Ensler is a prominent activist addressing issues of violence against women and girls. In 1998, her experience performing The Vagina Monologues inspired her to create V-Day, a global activist movement to stop violence against women and girls. V-Day raises funds and awareness through annual benefit productions of The Vagina Monologues. In 2010, more than 5,400 V-Day events took place in over 1,500 locations in the U.S. and around the world. To date, the V-Day movement has raised over $80 million and educated millions about the issue of violence against women and the efforts to end it, crafted international educational, media and PSA campaigns, launched the Karama program in the Middle East, reopened shelters, and funded over 12,000 community-based anti-violence programs and safe houses in Democratic Republic of Congo, Haiti, Kenya, South Dakota, Egypt and Iraq. These safe houses provide women sanctuary from abuse, female genital mutilation and honor killing. The ‘V’ in V-Day stands for Victory, Valentine and Vagina.

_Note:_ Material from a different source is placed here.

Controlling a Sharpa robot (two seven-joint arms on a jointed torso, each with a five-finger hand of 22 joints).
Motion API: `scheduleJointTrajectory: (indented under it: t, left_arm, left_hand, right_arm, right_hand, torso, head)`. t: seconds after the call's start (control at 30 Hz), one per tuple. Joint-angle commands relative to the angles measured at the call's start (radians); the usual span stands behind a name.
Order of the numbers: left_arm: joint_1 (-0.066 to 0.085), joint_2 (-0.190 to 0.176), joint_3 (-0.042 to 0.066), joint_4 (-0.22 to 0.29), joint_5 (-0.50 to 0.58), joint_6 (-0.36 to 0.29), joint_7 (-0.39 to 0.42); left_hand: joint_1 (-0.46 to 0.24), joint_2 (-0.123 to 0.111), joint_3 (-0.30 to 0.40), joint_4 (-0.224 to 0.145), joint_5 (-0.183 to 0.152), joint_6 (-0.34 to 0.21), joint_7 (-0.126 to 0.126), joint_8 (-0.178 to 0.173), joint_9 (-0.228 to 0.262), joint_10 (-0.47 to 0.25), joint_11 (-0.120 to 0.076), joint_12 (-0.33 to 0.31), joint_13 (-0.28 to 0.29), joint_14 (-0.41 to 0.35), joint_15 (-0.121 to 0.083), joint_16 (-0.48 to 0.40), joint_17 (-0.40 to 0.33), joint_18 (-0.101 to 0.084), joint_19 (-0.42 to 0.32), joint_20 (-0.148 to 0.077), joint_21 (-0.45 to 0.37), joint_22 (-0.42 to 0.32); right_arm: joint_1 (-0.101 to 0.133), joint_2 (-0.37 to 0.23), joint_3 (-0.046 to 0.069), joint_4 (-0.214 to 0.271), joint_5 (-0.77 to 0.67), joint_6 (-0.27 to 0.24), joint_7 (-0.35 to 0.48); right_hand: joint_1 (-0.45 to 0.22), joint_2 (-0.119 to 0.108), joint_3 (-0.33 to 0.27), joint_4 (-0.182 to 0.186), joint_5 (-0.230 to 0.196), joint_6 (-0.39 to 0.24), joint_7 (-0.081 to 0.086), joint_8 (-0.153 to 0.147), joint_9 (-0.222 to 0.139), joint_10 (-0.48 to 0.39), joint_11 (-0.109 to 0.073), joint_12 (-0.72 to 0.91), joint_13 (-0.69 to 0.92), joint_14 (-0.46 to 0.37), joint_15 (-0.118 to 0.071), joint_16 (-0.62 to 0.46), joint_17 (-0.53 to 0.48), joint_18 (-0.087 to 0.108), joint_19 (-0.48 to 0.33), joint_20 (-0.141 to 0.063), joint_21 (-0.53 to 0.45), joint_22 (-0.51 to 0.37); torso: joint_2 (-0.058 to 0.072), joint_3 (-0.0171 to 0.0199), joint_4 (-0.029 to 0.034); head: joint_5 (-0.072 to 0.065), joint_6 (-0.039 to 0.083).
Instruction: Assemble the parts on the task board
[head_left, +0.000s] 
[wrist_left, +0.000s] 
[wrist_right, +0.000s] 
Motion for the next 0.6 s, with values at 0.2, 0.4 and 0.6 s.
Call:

In February 2004, Ensler, alongside Sally Field, Jane Fonda and Christine Lahti, protested to have the Mexican government re-investigate the slayings of hundreds of women in Ciudad Juárez, a city along the Texas border.
Ensler is a very close supporter of the Revolutionary Association of the Women of Afghanistan (RAWA) and went to Afghanistan under the rule of the Taliban. She supports Afghan women and has organized many programs for them. She organized one event named the “Afghani Women’s Summit For Democracy”.
Ensler has led a writing group since 1998 at the Bedford Hills Correctional Facility for Women, which was portrayed in What I Want My Words To Do To You. Judy Clark, Kathy Boudin, and Pamela Smartwere among the writing group’s participants featured in the film.
In 2011, V-Day and the Fondation Panzi (DRC), with support from UNICEF, opened the City of Joy, a new community for women survivors of gender violence in Bukavu, Democratic Republic of Congo (DRC). City of Joy will provide up to 180 Congolese women a year with an opportunity to benefit from group therapy; self-defense training; comprehensive sexuality education (covering HIV/AIDS, family planning); economic empowerment; storytelling; dance; theater; ecology and horticulture. Created from their vision, Congolese women run, operate and direct City of Joy themselves. The City of Joy celebrated its first graduating class in February 2012.